Background The utilization of bio-slurry as a nutrient-rich organic fertilizer in sustainable agricultural practices has gained significant attention. However, the presence of pathogenic bacteria in bio-slurry poses a potential risk to human health and the environment. This study aimed at understanding the total bacteria load, prevalence of selected pathogens ( Vibrio , EHEC, Salmonella , and Shigella ), and their antibiotic susceptibility patterns, including multi-drug resistance, for assessing the safety and effectiveness of bio-slurry application in agriculture. A cross-sectional study was conducted in Wakiso District with a total of 40 samples collected from 12 villages, representing different biodigesters with various feedstock materials, including cow dung, poultry fecal products, pig and rabbit urine.
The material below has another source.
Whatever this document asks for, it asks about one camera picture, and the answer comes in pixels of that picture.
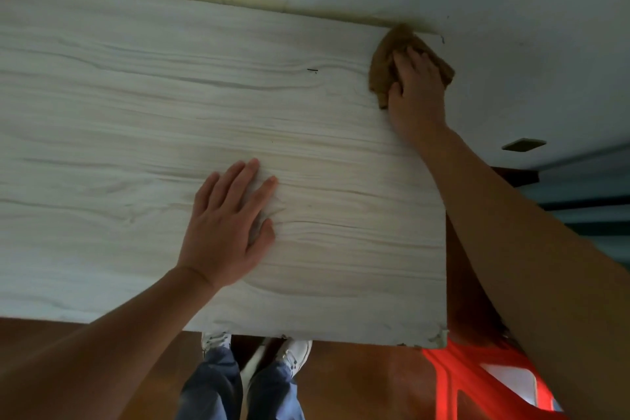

The collected samples were analyzed to determine the distribution of materials used in the biodigesters, the prevalence and distribution of selected bacterial pathogens ( Shigella Salmonella, Vibrio spp and Enteroheamarrhic Ecoli strains). The antimicrobial susceptibility patterns of isolated bacterial pathogens were assessed using the disk diffusion method, testing multiple commonly used antibiotics to identify multi-drug resistance among the bacterial isolates. Results The prevalence of selected pathogens revealed Enteroheamorrhagic Escherichia coli (EHEC) as the most prevalent pathogen (31%), followed by Shigella spp. and Vibrio spp, all at (25%) while Salomenella spp were the least prevalent (19.0%). The isolated bacterial pathogens showed varying levels of resistance against different antibiotics with EHEC displaying high resistance to Amoxicillin and moderate resistance to Ciprofloxacin. Salmonella spp demonstrated high resistance to Amoxicillin and moderate resistance to Azithromycin and Ampicillin, highlighting potential Multi-Drug Resistance concerns. Conclusions The distribution of selected pathogens highlighted the importance of implementing stringent safety protocols during bio-slurry handling and management to mitigate potential health risks. Moreover, prudent antibiotic use in animal production systems is essential in addressing Multi-Drug Resistance in bacterial pathogens found in bio-slurry. Further research on treatment technologies and potential risks associated with bio-slurry application is recommended to develop efficient and safe strategies for bio-slurry management in agriculture.